Scientific classification
- Kingdom: Animalia
- Phylum: Chordata
- Class: Aves
- Order: Passeriformes
- Family: Muscicapidae
- Genus: Eumyias
- Species: E. additus
- Binomial name: Eumyias additus (Hartert, 1900)
- Synonyms: Rhinomyias addita; Rhinomyias additus;

= Buru jungle flycatcher =

- Authority: (Hartert, 1900)
- Conservation status: NT
- Synonyms: Rhinomyias addita, Rhinomyias additus

Species of bird

The Buru jungle flycatcher (Eumyias additus), also known as the streak-breasted jungle-flycatcher or streaky-breasted jungle-flycatcher, is a species of bird in the Old World flycatcher family Muscicapidae. It is endemic to the island of Buru in Indonesia where it originally inhabited tropical forests at elevations between 500 and 1,500 metres.

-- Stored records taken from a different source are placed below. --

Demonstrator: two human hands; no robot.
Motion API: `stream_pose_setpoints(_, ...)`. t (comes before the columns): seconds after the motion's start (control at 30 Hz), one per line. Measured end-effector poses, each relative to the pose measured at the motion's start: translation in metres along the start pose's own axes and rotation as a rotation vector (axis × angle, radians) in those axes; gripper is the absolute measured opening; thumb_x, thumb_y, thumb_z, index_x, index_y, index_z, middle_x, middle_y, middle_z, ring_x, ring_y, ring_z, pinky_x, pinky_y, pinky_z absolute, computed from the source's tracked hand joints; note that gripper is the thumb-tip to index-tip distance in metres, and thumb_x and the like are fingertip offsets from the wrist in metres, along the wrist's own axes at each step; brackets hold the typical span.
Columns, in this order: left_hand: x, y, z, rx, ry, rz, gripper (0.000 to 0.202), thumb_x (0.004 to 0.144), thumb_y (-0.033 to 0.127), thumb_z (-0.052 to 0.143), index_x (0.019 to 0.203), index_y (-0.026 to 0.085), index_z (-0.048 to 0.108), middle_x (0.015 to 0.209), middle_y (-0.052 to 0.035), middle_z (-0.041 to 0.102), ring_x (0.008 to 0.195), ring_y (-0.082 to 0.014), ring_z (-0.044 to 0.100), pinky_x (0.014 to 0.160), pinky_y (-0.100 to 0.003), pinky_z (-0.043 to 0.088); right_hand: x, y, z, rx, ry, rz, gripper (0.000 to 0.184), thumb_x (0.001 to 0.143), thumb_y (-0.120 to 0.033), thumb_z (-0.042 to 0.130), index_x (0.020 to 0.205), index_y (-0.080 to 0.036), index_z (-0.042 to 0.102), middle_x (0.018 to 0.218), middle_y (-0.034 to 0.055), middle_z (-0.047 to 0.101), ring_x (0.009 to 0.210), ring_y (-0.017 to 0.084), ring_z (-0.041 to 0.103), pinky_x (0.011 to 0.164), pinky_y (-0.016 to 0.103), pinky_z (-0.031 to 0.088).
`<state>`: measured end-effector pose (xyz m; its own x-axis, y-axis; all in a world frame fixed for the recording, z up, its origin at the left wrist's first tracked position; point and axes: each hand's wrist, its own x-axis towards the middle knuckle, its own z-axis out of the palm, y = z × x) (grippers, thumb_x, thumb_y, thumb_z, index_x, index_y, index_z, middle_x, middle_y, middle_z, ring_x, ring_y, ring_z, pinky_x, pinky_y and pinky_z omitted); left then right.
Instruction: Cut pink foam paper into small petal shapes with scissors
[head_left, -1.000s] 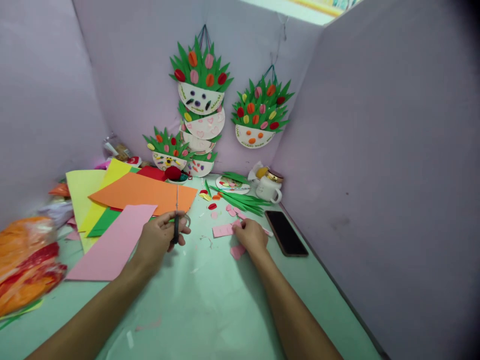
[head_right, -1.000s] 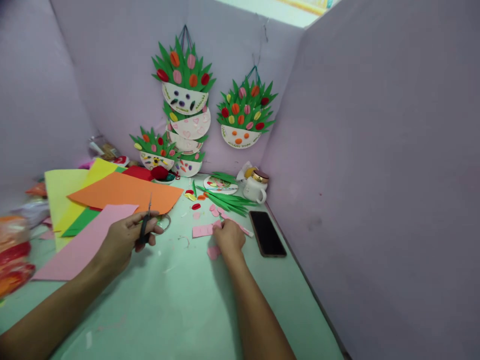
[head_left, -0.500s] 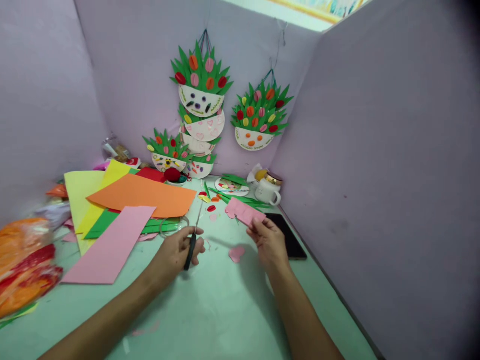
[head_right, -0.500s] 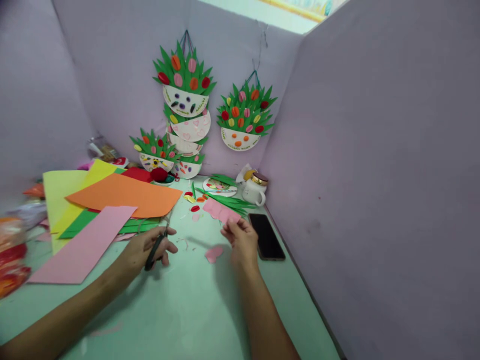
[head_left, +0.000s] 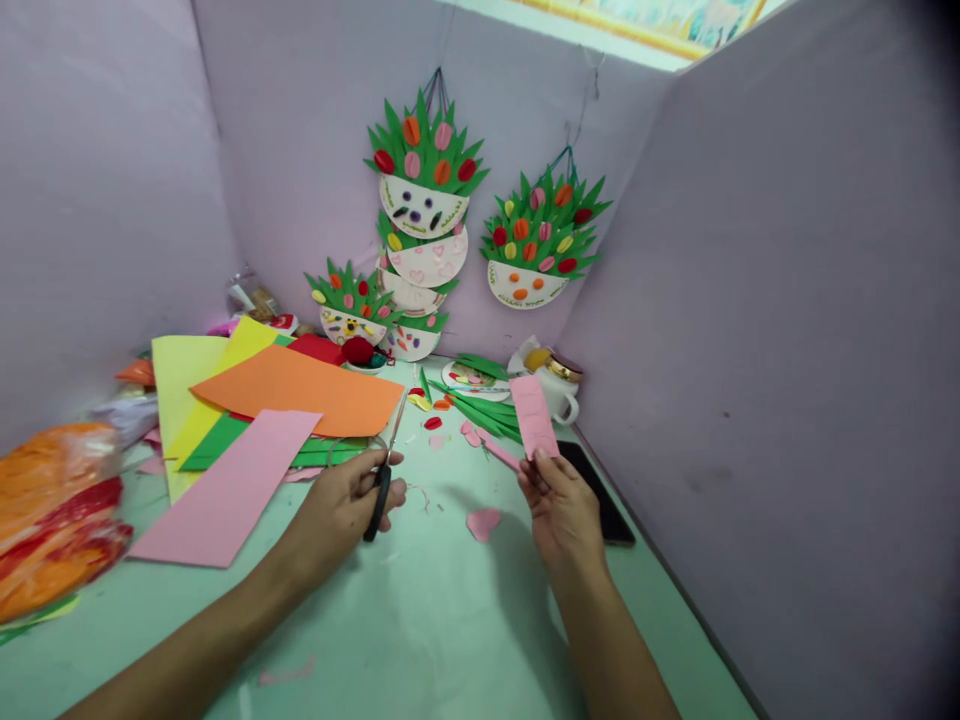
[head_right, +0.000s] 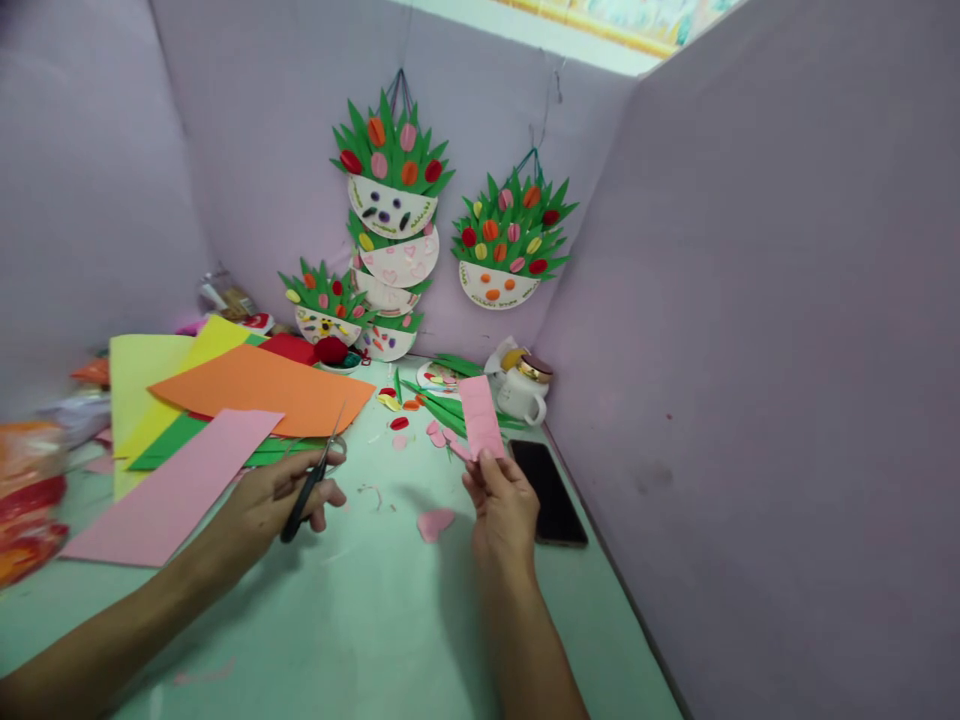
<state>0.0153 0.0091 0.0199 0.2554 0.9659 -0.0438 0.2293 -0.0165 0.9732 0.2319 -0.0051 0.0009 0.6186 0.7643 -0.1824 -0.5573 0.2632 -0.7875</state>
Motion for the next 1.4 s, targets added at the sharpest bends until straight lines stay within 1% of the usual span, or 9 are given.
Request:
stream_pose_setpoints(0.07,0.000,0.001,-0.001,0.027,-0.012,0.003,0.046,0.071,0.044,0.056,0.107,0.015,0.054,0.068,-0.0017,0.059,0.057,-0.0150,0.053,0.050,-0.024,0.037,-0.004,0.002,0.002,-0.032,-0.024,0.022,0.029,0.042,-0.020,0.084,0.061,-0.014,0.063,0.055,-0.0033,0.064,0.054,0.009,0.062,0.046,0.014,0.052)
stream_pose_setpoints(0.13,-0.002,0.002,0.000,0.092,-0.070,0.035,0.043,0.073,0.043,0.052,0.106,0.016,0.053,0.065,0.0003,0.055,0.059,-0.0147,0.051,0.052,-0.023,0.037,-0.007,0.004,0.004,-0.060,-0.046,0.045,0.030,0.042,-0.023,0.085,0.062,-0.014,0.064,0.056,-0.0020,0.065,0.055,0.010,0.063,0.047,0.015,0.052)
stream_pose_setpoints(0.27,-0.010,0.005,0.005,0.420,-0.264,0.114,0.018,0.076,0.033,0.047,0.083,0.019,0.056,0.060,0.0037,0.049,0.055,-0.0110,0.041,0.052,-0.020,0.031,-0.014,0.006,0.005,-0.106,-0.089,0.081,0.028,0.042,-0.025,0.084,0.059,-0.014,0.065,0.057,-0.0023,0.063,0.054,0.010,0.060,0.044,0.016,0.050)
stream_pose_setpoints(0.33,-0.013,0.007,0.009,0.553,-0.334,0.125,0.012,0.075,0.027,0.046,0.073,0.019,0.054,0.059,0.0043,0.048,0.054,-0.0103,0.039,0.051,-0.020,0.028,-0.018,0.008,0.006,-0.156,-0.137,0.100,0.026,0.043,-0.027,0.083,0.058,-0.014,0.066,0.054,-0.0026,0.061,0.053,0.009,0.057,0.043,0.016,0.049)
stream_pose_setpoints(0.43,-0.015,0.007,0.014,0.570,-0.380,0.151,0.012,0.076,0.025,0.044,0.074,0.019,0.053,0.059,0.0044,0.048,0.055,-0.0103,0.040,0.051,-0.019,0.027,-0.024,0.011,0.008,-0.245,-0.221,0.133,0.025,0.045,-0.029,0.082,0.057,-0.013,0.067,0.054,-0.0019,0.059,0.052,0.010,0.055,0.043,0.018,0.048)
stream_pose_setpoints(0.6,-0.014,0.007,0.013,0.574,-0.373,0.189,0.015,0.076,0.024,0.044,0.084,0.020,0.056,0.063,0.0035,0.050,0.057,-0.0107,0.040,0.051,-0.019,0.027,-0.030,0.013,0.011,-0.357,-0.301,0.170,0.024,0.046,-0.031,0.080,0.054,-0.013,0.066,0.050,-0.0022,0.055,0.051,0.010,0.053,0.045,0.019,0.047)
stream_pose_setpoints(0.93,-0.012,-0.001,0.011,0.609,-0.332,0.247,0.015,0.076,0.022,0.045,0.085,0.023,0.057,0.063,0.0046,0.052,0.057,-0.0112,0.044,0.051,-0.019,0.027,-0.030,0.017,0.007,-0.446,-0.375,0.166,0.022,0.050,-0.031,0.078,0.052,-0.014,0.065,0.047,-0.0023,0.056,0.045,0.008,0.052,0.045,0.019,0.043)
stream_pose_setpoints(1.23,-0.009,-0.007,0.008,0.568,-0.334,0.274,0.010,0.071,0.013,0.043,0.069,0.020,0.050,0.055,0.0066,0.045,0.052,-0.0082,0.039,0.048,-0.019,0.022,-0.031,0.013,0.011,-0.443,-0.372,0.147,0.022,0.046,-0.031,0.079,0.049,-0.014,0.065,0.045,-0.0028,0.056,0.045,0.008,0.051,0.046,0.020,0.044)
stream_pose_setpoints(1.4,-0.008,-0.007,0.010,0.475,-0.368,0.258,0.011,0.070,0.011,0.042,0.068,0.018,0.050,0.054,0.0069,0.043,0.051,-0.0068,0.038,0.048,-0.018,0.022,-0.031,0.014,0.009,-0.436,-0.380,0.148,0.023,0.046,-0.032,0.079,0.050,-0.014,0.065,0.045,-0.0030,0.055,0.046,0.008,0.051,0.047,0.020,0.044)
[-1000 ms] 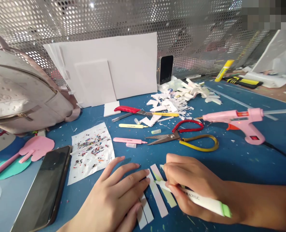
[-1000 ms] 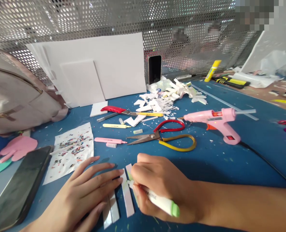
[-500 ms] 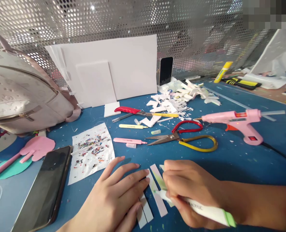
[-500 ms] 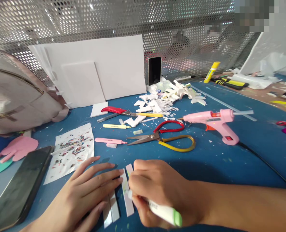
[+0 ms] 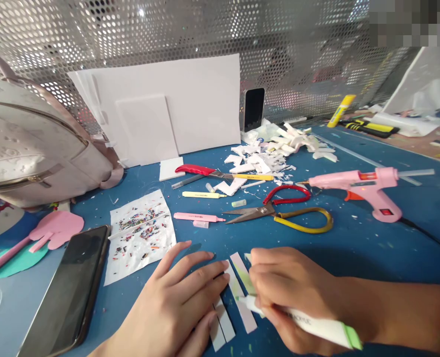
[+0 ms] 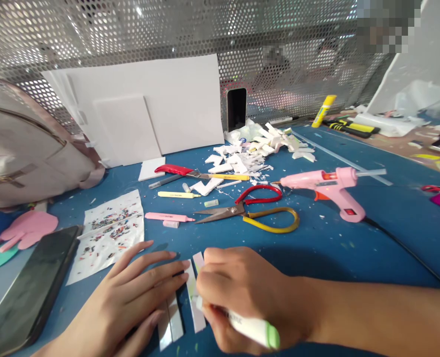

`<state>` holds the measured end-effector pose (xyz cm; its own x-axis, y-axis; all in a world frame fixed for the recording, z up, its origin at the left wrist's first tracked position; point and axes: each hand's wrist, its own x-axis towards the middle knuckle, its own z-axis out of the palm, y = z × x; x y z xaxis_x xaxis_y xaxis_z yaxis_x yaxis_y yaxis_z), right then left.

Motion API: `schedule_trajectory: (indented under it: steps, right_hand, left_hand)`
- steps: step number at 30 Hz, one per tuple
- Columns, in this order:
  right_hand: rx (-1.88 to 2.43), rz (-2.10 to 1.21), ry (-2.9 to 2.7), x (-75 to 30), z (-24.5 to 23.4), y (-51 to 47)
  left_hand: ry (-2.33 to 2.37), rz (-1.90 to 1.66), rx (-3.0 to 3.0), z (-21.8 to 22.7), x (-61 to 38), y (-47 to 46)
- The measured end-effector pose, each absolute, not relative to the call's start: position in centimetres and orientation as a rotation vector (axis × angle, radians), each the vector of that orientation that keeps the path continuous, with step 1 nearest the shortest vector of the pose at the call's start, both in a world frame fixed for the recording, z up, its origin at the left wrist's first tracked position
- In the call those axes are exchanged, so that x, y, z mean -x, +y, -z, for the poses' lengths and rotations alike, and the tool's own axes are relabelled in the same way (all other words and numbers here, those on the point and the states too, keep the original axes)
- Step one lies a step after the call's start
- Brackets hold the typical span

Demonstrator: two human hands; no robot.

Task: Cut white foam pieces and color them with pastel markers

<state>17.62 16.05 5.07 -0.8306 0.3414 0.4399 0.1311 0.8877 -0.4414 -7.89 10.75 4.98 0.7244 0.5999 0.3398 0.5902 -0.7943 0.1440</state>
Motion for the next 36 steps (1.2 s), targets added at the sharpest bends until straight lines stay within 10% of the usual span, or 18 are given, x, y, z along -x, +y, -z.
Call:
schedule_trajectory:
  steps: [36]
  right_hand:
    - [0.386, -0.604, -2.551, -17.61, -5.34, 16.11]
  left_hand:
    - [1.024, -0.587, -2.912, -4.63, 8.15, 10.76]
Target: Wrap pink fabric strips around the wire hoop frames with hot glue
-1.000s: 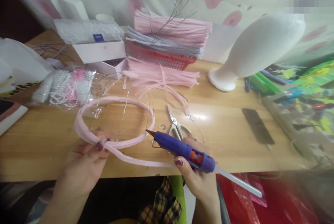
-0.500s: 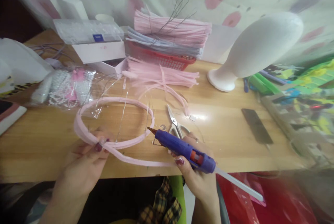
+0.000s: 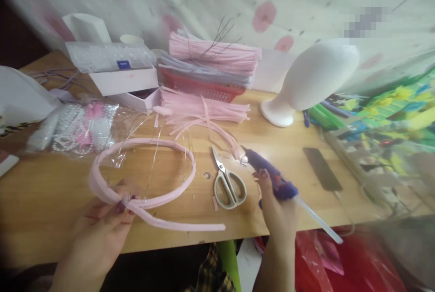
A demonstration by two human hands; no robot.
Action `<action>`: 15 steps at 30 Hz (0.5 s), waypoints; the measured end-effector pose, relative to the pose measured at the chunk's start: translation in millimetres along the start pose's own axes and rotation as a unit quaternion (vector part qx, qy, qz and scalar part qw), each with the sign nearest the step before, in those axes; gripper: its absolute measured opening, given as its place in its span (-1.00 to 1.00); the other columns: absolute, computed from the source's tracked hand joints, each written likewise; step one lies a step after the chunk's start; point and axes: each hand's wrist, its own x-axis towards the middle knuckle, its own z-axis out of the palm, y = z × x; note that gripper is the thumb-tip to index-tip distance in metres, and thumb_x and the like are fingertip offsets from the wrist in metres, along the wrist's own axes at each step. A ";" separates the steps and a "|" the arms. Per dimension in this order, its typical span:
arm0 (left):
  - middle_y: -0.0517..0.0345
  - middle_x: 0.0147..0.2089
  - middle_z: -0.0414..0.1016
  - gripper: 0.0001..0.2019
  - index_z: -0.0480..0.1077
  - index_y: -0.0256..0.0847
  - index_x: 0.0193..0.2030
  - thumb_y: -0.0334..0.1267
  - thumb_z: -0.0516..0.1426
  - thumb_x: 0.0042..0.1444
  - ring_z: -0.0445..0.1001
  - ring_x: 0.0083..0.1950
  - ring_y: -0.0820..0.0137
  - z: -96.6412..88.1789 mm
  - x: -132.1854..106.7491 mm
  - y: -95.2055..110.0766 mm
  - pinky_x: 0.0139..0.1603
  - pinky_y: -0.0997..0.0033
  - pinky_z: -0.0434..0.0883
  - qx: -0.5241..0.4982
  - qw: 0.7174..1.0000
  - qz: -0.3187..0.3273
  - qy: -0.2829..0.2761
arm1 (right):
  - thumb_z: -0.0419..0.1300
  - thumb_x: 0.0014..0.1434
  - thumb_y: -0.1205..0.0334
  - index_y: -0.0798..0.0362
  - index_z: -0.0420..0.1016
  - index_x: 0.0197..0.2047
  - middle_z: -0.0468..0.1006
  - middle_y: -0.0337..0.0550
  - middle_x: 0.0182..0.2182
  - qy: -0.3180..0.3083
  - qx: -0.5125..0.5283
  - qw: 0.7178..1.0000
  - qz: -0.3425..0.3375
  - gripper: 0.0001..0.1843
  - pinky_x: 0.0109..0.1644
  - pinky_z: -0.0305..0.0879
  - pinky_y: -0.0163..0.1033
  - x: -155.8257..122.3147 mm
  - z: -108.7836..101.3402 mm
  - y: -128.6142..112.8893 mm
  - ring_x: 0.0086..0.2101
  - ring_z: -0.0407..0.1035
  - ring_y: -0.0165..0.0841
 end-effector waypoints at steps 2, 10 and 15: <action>0.24 -0.36 0.62 -0.73 0.64 -0.09 -0.53 -0.31 0.55 -0.42 0.54 -0.32 0.48 3.5 -2.8 0.6 -0.24 0.58 0.53 -0.003 1.000 0.001 -0.011 | 0.23 0.15 -0.27 0.13 0.65 -0.26 0.67 0.04 -0.38 0.003 -0.020 0.999 -0.033 -0.44 -0.45 0.26 -0.20 25.4 -0.6 7.9 -0.34 0.52 -0.09; 0.28 -0.41 0.50 -0.71 0.59 -0.14 -0.57 -0.21 0.56 -0.43 0.45 -0.37 0.53 21.7 -14.8 5.6 -0.34 0.65 0.46 0.005 1.000 0.005 0.000 | 0.27 0.11 -0.21 0.12 0.62 -0.27 0.67 0.01 -0.44 -0.031 -0.062 0.997 -0.045 -0.51 -0.42 0.37 -0.12 49.2 -9.6 30.1 -0.42 0.53 -0.09; 0.23 -0.43 0.52 -0.74 0.61 -0.12 -0.58 -0.20 0.56 -0.39 0.48 -0.37 0.49 16.0 -6.2 4.3 -0.28 0.57 0.51 0.006 0.998 -0.020 -0.058 | 0.36 0.01 -0.26 0.02 0.62 -0.37 0.69 -0.02 -0.44 -0.130 -0.181 0.975 0.012 -0.53 -0.45 0.40 -0.10 11.9 -73.4 43.2 -0.43 0.56 -0.04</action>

This species was previously assigned to the genus Rhinomyias but was moved to Eumyias after a 2010 molecular phylogenetic study found that Rhinomyias was polyphyletic.

==Conservation==
Because of the very limited habitat, logging of the forests and expanding human activities on the island, the species was listed as vulnerable in 1994 by the IUCN. This classification was softened to near threatened in 2000 and 2004. The reasons for this change were the observed adjustment to the human environment, as the birds were found in the areas cleared of the forest, as well as the relatively stable condition of the mountainous forests on Buru.